Afrika: Schuldenerlass für 19 Staaten

Der Internationale Währungsfonds (IWF) hatte den Schuldenerlass im Rahmen der Corona-Krise angekündigt. Er betreffe die „ärmsten und schwächsten Staaten", erklärte IWF-Direktorin Kristalina Georgieva in der Nacht zum Dienstag in Washington.

Demnach soll der sofortige Schuldenerlass den Staaten in einer ersten Phase von sechs Monaten ermöglichen, Finanzmittel für den Kampf gegen Covid-19 bereitzustellen. Die Maßnahme soll etwa für die Sahelstaaten Mali, Burkina Faso und Niger, aber auch Malawi und Mosambik gelten. Für Somalia war bereits Ende März ein Schuldenerlass beschlossen worden.

Schuldenerlass auch für sechs weitere Länder

Viele der Länder verfügen über kein funktionierendes Gesundheitssystem. Vor allem in ländlichen Regionen sind Krankenstationen nur schwer erreichbar. Es mangelt an Ärzten. Auch gibt es kaum Intensivstationen oder sonstwie nötige Ausrüstung. Neben den afrikanischen Staaten werden laut dem IWF sechs weiteren Ländern die Schulden erlassen, darunter Afghanistan, Nepal und Haiti. 

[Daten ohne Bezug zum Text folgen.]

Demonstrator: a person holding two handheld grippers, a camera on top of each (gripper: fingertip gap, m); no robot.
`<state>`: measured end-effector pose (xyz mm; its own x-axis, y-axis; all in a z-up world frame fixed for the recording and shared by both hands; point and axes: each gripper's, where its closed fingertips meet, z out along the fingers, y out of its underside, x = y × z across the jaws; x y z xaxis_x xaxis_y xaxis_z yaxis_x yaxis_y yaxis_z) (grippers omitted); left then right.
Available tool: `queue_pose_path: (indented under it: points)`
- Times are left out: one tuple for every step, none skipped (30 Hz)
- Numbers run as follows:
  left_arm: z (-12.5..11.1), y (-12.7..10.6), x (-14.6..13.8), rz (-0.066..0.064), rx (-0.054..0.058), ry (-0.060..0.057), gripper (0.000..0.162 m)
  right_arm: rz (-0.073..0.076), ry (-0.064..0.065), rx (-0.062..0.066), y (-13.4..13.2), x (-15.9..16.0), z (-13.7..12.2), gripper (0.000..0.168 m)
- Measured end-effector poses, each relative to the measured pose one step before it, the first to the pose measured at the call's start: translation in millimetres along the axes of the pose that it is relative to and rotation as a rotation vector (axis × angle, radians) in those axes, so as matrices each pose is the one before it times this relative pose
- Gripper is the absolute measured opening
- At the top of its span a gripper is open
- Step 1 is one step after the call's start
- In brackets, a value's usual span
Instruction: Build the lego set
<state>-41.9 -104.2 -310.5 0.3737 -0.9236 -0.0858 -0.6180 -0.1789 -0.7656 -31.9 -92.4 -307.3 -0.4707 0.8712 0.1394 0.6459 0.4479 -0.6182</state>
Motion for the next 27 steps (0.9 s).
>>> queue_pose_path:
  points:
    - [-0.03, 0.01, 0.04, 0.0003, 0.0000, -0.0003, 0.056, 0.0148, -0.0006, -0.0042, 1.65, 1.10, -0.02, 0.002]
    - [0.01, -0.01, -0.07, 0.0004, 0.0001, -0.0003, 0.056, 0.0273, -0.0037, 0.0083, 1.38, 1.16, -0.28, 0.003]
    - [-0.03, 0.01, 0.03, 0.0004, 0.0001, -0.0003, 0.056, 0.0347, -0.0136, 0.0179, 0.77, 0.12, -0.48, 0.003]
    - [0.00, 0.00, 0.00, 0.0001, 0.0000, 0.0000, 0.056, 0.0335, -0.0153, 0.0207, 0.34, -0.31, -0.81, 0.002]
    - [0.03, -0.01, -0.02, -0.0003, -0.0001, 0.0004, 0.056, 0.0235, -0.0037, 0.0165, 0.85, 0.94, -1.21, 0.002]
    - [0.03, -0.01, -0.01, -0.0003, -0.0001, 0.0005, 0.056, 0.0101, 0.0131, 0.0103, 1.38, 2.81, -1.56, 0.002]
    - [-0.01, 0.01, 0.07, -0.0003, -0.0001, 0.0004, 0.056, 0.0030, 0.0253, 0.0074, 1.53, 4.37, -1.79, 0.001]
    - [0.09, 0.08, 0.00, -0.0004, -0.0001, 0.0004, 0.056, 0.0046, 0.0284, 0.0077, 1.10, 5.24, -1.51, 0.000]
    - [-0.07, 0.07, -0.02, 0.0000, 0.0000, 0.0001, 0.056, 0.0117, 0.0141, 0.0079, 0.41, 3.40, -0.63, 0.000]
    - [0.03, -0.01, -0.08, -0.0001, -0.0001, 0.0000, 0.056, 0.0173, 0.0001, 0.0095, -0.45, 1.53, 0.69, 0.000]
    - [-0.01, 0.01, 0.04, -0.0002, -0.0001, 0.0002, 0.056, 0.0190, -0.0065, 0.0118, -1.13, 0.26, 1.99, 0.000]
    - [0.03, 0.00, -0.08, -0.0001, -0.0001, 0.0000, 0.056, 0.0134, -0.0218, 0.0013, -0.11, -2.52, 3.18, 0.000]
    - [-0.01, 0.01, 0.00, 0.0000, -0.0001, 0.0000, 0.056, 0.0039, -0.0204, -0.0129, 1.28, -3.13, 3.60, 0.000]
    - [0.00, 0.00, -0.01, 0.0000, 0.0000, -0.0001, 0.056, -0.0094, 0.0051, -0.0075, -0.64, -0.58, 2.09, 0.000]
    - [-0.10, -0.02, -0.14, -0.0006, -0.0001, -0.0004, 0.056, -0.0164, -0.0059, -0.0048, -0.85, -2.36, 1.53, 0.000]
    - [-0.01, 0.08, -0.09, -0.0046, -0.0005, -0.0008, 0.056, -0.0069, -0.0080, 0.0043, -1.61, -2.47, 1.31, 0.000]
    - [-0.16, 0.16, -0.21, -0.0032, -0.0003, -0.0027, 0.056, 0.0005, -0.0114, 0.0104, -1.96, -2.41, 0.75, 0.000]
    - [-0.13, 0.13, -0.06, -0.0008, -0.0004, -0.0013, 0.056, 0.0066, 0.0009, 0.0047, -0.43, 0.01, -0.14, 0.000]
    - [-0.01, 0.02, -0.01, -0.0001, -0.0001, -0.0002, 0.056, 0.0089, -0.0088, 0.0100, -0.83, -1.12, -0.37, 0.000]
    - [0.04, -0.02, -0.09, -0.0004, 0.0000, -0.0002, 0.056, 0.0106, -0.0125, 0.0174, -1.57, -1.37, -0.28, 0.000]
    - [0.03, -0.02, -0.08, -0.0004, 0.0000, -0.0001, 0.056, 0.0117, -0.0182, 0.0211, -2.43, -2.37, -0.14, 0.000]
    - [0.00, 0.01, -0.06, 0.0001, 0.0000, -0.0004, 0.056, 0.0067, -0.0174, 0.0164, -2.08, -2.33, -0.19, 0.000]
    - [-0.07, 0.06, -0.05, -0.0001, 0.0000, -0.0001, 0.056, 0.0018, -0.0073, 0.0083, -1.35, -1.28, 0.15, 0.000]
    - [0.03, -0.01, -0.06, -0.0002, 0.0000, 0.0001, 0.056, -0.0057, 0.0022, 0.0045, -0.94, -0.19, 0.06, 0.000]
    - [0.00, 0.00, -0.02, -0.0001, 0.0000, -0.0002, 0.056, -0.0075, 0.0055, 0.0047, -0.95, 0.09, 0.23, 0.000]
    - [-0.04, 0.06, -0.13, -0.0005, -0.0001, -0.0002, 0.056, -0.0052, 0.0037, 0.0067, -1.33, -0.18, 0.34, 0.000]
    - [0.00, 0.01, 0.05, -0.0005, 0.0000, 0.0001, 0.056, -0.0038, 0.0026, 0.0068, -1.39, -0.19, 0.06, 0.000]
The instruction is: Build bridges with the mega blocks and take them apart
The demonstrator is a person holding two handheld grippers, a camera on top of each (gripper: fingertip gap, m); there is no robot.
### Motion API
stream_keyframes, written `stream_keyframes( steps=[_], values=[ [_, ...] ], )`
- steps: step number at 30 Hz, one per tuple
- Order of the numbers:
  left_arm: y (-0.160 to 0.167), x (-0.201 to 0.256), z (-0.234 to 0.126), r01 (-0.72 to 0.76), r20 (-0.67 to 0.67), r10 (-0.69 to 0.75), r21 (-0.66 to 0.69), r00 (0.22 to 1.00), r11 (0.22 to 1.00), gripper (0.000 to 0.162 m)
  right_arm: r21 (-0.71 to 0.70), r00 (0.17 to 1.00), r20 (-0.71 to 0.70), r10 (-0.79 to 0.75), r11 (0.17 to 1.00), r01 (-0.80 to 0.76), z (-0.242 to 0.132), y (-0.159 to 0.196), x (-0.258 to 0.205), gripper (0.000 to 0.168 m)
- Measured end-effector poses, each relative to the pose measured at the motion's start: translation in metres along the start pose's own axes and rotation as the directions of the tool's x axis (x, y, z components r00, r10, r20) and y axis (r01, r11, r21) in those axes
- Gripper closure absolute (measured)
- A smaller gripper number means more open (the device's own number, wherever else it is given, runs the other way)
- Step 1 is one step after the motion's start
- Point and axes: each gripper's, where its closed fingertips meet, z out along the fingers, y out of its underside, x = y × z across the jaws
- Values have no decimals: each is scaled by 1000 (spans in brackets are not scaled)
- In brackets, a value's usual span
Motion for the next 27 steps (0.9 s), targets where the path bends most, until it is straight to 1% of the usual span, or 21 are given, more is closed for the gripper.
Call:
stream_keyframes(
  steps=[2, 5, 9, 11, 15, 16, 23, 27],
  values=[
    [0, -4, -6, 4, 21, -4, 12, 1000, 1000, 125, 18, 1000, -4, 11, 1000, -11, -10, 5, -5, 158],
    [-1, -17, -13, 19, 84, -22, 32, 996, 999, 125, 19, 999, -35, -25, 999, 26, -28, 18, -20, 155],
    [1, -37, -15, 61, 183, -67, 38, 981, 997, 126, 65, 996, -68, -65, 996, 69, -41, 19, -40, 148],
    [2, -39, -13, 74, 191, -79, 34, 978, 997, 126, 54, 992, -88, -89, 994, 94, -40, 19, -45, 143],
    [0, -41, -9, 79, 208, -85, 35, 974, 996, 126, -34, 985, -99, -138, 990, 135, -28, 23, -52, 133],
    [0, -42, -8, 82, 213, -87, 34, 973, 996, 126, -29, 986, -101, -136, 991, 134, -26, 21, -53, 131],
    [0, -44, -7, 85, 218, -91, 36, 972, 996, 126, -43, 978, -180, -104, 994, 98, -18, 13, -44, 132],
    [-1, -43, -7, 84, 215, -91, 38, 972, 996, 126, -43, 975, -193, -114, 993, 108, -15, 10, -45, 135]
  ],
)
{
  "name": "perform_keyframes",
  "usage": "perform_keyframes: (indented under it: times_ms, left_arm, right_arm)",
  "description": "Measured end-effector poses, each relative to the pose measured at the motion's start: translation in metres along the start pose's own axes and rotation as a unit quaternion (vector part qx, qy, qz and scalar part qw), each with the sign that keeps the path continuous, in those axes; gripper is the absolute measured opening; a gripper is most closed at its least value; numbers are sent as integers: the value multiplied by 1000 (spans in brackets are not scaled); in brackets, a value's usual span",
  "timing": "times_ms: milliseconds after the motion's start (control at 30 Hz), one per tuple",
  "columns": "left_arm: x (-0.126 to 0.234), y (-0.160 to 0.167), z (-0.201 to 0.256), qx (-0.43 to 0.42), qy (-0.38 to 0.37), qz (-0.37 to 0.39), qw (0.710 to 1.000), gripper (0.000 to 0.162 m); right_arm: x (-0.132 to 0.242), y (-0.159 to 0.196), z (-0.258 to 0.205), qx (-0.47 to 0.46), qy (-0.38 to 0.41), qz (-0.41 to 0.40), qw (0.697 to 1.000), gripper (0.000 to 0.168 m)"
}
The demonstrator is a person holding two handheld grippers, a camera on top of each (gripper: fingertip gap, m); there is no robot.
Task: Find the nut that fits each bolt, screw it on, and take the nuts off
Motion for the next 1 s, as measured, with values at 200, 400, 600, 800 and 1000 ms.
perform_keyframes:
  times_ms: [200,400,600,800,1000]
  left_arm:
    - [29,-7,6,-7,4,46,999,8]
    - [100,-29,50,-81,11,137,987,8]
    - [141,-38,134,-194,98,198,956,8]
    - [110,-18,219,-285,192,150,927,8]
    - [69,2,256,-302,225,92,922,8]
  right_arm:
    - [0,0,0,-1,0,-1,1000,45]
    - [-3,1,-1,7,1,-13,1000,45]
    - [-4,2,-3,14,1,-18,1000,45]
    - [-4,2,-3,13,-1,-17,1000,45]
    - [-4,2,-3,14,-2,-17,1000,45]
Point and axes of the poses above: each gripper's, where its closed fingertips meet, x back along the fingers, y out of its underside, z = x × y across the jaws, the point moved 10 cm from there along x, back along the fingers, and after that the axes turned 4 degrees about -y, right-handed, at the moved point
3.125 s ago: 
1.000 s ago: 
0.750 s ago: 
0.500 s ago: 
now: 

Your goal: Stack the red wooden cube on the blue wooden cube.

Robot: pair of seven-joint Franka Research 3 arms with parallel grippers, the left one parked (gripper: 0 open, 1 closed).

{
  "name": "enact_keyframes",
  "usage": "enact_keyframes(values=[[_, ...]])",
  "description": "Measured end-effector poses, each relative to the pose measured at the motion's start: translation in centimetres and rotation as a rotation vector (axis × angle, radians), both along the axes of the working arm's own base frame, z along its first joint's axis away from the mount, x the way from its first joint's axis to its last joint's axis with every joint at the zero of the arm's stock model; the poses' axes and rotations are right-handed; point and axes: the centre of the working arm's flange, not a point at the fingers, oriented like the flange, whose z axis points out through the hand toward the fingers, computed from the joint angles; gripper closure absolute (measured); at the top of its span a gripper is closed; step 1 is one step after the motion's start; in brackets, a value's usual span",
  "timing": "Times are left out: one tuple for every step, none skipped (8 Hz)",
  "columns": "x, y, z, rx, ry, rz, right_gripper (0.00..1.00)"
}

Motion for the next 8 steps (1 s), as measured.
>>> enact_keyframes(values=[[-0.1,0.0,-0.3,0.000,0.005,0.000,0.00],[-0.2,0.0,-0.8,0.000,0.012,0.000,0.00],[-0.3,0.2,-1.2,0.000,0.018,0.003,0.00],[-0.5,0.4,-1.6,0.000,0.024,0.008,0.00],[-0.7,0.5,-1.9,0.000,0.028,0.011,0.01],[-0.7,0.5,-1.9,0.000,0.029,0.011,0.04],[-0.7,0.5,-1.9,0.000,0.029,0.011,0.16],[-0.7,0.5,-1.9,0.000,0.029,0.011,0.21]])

Miserereor fordert weitere Erlasse

 

Das katholische Hilfswerk Miseror lobte in einer Presssemitteilung (Dienstagnachmittag) den im Rahmen des „Catastrophe Containment and Relief Trust“ beschlossenen Schuldenerlass für 25 der ärmsten Länder weltweit.  Dies reiche jedoch nocht nicht aus.  Angesichts der zu erwartenden dramatischen Folgen der COVID-19-Krise brauche es ein Erlassjahr 2020 mit weitreichenden Schuldenerlassen für hochverschuldete arme Länder: Um die gesundheitlichen, sozialen und wirtschaftlichen Folgen der Krise zu begrenzen, sei eine weitergehende Streichung aller in 2020 fälligen Schuldendienstzahlungen für die besonders von der Krise betroffenen Länder durch bilaterale und private Gläubiger notwendig.

Angesichts der Corona-Krise hatte jüngst auch Kardinal Antonio Luis Tagle, Präfekt der vatikanischen Missionskongregation, einen Zinserlass für arme Länder angeregt.